Eddie recalls a fuss about an anti-abortion song on Vin's last visit but is adamant that he is not excluded as a result. His own recollection is that when Vin was approached in about 2001, "to the best of my knowledge he
didn't appear because he wasn't availalable".
"The booking was certainly not conditional on him not playing certain songs. There's no way we'd censor an artist in this way. I can't recall the agent calling me back since. Vin last appeared in 1990 and before that in 1980, so I think he is certainly due a return."
Both in a detailed, explanatory e-mail and in a follow-up conversation, Eddie points to huge demand from artists to play Cambridge. Apart from the big names invited by Cambridge, the first approaches tend to come from artists' representatives. Eddie operates a booking policy that aims at ensuring that at least half the performers eventually selected have never appeared there before.
"Otherwise, it would just be the same names again and again. This means that some of the older faces do now have quite large gaps between appearances, eg the Chieftains (approximately 18 yrs!), Ralph
McTell, the Dubliners - I could go on.
"There's also a long, long list of people who've never appeared. Bruce Cockburn is making a very long overdue debut this year."
Eddie says that if he appears to have given preferential treatment to up-and-coming artists, who in recent years have included Seth Lakeman, Kate Rusby, Eliza Carthy, Cara Dillon, and more recently Rachael Unthank, Kris Drever and Bellowhead, it is because he considers it important to support and encourage people "who represent the cutting edge and future of the folk movement".
"It's certainly a careful balancing act - for every one of these younger artists there's also always an older inspiration. For example Kate Rusby had Dave Burland, Beth Orton's was Bert Jansch, while Eliza Carthy and Tim Van Eyken had the Waterson and Carthy families."
These are important, sensible points. I know Eddie Barcan - we were judges together when Tim Van Eyken romped to success from one year's line-up of finalists at the BBC Young Folk Awards - and respect his work at the festival.
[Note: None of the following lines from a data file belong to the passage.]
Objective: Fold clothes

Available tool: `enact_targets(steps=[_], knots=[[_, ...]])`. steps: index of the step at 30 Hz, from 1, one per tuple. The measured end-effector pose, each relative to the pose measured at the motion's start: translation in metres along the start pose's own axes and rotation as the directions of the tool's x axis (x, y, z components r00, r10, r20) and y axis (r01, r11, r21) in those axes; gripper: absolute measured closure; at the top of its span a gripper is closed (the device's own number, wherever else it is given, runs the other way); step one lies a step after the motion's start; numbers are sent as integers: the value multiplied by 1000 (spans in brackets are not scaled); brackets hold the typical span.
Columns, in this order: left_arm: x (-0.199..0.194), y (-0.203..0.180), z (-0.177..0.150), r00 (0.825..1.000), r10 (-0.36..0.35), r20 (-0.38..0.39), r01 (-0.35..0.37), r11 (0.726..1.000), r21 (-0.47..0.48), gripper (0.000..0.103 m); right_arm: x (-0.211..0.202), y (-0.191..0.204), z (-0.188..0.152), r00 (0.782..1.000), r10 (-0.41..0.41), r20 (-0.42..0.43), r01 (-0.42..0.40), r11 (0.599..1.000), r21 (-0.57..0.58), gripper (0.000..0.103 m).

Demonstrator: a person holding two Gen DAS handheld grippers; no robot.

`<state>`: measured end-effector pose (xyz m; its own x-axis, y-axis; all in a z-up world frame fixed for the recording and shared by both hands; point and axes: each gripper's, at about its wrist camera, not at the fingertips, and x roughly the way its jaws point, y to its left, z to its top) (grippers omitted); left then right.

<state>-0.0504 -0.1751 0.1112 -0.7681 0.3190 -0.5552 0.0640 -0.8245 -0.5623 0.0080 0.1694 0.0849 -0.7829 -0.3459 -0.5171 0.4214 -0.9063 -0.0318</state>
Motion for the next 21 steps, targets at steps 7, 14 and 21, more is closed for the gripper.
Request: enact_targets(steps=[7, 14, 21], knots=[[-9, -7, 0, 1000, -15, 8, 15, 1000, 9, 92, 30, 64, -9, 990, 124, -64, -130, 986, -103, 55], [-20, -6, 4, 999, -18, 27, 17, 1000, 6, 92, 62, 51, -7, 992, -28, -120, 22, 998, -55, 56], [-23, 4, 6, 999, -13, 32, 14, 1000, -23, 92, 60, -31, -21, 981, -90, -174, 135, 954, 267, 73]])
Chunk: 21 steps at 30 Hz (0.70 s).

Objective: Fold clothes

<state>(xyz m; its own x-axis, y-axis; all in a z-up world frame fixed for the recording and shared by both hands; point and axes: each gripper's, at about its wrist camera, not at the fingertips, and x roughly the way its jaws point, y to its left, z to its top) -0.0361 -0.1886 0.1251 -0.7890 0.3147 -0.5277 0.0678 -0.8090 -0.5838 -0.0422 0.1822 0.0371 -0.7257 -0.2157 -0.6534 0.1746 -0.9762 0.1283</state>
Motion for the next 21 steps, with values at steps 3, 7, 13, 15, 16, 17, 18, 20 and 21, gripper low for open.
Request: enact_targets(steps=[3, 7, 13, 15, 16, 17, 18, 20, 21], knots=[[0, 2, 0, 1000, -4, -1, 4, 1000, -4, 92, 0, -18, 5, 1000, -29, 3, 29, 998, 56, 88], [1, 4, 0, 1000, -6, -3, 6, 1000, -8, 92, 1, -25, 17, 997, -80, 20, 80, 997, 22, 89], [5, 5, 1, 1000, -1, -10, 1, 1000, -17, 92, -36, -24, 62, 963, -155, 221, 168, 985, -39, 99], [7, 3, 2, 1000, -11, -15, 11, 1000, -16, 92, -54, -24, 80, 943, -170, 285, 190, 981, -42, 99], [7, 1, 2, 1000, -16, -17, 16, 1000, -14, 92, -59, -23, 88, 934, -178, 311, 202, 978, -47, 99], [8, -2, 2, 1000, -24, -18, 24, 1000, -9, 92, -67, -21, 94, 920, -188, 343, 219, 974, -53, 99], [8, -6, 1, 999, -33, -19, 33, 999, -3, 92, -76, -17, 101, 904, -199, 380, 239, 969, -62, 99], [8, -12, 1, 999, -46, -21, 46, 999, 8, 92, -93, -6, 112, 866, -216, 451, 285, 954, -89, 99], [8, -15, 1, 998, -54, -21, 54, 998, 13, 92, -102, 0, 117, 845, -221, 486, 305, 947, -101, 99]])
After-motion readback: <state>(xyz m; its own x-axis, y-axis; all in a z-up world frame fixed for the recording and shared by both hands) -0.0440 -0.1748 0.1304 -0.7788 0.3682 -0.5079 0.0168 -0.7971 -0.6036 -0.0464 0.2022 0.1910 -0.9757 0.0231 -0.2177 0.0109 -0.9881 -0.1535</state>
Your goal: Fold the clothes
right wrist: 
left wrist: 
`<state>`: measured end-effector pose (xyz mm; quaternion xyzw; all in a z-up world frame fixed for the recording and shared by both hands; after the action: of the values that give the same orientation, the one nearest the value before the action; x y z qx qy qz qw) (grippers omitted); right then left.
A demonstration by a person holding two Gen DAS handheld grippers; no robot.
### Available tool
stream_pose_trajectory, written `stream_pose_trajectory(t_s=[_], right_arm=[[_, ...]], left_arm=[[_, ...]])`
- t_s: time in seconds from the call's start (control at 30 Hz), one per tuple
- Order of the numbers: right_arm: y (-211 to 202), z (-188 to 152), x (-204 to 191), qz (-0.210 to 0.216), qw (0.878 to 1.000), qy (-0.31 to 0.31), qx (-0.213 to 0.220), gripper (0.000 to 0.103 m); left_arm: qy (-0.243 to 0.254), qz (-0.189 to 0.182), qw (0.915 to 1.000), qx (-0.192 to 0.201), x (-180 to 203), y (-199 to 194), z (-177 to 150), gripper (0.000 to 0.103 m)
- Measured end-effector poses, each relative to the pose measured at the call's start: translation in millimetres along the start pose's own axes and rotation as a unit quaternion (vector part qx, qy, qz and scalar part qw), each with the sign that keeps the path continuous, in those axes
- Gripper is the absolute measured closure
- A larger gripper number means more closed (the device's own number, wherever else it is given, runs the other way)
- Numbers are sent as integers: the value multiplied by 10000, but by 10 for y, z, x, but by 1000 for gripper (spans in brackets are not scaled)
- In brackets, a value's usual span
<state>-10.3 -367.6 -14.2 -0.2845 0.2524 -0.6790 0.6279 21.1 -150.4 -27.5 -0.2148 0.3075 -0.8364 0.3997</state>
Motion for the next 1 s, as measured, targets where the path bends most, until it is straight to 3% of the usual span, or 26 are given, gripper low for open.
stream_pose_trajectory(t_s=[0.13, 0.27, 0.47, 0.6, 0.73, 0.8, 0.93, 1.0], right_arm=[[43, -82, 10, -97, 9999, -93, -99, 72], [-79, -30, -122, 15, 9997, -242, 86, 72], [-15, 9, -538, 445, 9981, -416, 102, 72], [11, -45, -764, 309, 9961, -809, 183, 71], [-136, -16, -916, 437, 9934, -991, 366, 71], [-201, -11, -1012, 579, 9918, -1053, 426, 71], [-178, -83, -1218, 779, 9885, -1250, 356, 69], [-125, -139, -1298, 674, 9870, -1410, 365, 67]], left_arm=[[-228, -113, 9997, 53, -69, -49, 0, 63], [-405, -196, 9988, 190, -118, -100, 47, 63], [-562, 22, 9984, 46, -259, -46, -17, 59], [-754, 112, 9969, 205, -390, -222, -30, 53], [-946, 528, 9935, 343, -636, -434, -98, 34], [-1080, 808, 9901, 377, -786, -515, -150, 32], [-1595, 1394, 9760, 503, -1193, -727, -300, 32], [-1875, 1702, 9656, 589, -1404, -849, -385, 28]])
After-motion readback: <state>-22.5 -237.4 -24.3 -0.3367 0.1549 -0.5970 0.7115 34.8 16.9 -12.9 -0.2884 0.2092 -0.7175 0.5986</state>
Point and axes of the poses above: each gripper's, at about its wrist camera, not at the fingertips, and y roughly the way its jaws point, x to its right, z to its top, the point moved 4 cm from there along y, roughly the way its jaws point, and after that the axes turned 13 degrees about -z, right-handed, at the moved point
However, I have always suspected that Vin has been the victim of a branch of folk's thought police; he has a vivid memory of being told by someone in Vancouver that he was not invited to a particular event there "for your own safety".
Whether Cambridge, even subconsciously, was ever part of that censorship process remains open to doubt. Vin has his very clear recollection, Eddie has his and we must accept at face value the latter's welcome assertion that he/Cambridge would never set himself/itself up as custodians of opinion, deniers of free expression.
Given Eddie's emphasis on balance, it is not for me to say whether I would be surprised if Vin received no invitation to appear at the 2008 Cambridge Folk Festival. But I hope he will not mind if I do say that I would be disappointed.